:: Data shown

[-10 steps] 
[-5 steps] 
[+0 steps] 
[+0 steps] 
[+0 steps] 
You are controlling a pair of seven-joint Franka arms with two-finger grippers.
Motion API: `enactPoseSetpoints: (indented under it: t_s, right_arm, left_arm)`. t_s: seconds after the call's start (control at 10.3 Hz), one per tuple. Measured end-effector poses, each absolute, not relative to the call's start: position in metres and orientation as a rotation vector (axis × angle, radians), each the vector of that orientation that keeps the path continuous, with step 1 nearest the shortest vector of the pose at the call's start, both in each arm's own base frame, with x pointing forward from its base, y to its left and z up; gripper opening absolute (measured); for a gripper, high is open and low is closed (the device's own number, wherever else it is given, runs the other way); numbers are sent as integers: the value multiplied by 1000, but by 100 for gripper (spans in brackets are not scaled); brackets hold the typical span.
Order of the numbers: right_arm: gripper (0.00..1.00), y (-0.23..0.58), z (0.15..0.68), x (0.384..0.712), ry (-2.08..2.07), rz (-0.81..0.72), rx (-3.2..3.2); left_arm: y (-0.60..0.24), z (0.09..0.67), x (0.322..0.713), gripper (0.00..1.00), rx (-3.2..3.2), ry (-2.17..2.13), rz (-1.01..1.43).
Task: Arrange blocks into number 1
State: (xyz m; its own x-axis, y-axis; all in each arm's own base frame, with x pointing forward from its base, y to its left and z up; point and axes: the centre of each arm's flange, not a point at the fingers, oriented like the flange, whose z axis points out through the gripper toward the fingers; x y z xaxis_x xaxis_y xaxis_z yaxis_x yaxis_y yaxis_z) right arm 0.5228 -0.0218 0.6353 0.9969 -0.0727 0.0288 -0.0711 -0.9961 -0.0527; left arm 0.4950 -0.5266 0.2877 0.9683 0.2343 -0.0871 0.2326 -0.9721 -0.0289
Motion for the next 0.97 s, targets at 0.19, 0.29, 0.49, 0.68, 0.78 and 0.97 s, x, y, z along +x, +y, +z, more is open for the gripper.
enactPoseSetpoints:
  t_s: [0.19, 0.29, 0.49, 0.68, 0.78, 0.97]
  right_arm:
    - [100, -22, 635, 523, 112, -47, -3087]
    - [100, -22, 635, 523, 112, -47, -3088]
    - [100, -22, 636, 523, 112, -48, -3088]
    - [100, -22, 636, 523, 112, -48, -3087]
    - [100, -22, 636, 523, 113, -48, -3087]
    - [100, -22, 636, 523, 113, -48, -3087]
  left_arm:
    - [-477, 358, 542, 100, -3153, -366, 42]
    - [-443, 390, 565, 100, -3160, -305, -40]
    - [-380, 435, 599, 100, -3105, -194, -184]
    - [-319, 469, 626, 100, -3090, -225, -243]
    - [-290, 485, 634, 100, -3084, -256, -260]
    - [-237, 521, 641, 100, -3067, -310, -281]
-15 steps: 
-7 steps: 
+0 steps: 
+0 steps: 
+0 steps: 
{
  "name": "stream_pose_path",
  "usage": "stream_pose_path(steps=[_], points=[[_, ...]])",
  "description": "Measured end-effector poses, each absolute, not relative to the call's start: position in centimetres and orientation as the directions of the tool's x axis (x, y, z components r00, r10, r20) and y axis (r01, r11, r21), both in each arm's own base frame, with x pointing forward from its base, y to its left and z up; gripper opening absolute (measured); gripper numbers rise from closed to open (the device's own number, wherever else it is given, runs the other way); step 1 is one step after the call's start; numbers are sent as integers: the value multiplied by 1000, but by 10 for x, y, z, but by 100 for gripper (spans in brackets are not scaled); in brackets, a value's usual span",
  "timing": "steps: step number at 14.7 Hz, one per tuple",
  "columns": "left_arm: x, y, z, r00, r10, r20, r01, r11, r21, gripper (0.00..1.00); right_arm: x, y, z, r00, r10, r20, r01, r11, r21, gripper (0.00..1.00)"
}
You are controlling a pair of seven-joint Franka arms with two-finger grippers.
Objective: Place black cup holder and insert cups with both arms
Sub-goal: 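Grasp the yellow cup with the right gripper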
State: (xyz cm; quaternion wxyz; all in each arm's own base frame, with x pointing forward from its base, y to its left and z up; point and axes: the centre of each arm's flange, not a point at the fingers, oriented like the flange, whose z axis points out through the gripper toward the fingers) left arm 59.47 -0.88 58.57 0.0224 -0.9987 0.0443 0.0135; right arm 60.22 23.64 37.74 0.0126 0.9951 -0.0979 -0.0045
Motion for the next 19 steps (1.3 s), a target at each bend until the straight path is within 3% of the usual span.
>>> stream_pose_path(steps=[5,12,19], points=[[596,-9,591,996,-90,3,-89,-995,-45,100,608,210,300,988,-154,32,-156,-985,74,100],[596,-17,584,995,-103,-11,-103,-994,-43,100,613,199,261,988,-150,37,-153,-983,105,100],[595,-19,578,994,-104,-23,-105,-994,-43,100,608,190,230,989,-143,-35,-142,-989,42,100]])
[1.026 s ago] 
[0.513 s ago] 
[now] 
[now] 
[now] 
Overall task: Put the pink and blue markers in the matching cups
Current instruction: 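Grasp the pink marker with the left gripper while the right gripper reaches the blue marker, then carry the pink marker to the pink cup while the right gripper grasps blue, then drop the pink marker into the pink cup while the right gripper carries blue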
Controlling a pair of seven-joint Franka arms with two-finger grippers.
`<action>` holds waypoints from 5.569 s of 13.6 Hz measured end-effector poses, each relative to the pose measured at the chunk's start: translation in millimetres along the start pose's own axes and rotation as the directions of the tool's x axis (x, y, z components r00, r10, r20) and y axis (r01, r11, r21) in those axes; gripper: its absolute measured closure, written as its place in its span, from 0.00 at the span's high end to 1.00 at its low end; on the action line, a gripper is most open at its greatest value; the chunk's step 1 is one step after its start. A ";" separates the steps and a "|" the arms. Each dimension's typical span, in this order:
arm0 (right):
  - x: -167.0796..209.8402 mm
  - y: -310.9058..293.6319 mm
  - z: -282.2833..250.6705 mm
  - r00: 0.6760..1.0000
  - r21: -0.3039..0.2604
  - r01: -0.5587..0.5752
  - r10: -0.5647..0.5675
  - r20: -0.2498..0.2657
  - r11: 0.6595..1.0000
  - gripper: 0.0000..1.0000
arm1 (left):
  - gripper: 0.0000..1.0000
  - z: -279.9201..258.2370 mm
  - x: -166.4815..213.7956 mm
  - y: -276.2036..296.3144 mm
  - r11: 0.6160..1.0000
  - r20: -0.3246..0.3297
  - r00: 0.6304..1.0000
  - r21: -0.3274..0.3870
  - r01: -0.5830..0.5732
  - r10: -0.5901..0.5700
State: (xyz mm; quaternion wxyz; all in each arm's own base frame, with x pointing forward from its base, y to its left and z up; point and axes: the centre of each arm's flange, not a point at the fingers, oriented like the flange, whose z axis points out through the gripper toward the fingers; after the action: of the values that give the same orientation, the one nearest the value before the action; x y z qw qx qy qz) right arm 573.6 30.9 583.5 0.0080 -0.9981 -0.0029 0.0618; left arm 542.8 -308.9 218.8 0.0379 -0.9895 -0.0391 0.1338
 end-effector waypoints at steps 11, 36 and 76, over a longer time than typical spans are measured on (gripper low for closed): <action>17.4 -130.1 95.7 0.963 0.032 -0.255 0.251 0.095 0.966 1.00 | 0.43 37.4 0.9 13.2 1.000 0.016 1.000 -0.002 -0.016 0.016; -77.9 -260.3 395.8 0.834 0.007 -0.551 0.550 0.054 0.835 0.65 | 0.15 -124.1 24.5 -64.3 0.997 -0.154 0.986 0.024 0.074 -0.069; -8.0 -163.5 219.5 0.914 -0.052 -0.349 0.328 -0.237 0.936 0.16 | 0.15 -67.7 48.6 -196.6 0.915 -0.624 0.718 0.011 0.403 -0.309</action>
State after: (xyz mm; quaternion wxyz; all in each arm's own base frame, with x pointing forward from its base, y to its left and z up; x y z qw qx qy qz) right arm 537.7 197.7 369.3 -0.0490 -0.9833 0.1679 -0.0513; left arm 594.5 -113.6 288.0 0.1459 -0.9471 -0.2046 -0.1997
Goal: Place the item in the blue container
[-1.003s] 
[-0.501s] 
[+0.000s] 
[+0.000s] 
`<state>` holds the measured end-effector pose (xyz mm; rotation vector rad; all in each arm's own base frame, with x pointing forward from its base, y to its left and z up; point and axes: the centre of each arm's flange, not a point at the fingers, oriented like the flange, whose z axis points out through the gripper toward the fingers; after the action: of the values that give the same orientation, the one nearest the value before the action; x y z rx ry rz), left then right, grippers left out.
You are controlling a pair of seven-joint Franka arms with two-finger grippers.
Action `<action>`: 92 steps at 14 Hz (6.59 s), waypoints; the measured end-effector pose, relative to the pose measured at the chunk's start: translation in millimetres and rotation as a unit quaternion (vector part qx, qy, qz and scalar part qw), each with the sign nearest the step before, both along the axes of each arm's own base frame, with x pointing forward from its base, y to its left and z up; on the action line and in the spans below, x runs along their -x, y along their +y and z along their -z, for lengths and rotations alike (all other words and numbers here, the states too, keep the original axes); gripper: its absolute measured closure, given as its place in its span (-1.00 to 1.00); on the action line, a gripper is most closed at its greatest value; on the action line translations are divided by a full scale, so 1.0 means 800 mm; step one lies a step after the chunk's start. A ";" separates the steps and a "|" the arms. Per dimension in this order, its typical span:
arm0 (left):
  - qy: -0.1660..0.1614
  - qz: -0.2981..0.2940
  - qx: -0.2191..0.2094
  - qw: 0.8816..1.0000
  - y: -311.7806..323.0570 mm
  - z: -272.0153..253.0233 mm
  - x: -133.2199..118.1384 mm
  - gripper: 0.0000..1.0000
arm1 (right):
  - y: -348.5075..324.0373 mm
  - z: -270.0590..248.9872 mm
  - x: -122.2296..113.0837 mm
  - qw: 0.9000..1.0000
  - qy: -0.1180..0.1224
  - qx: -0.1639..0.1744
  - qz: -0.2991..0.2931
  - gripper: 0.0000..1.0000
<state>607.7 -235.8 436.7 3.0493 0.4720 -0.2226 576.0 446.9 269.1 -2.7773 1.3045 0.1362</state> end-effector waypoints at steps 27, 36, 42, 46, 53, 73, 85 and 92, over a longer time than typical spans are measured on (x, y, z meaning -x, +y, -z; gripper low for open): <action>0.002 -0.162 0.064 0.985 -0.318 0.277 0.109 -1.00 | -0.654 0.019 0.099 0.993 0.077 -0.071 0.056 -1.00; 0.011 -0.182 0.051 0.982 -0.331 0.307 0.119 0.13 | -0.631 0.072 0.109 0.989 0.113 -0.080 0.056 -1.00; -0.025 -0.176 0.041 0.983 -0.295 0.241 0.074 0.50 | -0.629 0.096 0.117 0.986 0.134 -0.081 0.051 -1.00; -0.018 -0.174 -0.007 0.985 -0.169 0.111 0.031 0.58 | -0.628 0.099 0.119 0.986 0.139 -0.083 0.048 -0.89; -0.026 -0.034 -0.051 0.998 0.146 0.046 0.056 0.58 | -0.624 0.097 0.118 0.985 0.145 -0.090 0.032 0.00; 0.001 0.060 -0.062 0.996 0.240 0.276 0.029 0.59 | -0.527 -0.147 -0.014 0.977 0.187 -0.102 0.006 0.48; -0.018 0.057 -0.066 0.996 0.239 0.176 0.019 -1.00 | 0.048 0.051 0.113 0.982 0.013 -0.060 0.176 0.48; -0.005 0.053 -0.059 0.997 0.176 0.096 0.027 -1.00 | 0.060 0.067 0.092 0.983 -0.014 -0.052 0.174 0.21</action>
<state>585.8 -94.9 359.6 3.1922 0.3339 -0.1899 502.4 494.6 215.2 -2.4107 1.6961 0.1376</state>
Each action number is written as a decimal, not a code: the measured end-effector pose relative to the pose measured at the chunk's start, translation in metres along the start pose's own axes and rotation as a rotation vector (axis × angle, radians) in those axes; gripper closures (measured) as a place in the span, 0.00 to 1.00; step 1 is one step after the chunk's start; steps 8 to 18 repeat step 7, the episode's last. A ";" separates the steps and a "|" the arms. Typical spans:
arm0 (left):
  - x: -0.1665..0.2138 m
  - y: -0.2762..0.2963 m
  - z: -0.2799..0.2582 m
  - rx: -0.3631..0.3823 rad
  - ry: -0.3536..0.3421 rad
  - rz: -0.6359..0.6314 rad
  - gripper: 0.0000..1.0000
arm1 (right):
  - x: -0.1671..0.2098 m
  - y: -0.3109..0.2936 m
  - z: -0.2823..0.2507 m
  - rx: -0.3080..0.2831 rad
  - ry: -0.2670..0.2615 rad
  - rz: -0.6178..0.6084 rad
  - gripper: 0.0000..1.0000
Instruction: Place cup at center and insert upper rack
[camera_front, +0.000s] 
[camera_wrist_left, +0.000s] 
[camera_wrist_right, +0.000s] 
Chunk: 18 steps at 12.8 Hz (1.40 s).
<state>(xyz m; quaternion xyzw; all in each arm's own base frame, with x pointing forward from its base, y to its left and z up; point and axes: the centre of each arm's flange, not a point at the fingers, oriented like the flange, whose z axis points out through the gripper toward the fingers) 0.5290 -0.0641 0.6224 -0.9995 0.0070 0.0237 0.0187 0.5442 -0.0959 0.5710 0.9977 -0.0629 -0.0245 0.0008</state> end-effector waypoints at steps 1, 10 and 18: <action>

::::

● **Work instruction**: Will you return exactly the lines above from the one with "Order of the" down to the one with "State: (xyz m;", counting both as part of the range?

● **Task result**:
Order of the numbers: right_arm: gripper (0.00..1.00), y (-0.23..0.58), z (0.15..0.68), x (0.384..0.712), ry (-2.08..2.07), rz (-0.81..0.72), rx (-3.2..3.2); left_arm: y (-0.60..0.24), z (0.09..0.67), x (0.322..0.713), gripper (0.00..1.00), rx (-3.2..3.2), ry (-2.17..2.13), rz (-1.01..1.43).
Task: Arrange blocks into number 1
State: (xyz m; its own x-axis, y-axis; all in each arm's own base frame, with x pointing forward from its base, y to its left and z up; point and axes: the centre of each arm's flange, not a point at the fingers, oriented like the flange, whose z axis points out through the gripper toward the fingers; x y z xaxis_x xaxis_y xaxis_z yaxis_x yaxis_y yaxis_z) right arm 0.5228 -0.0218 0.6353 0.9969 -0.0727 0.0288 -0.0711 -0.9961 -0.0527; left arm 0.4950 -0.5266 0.2877 0.9683 0.2343 -0.0871 0.2326 -0.9721 -0.0289

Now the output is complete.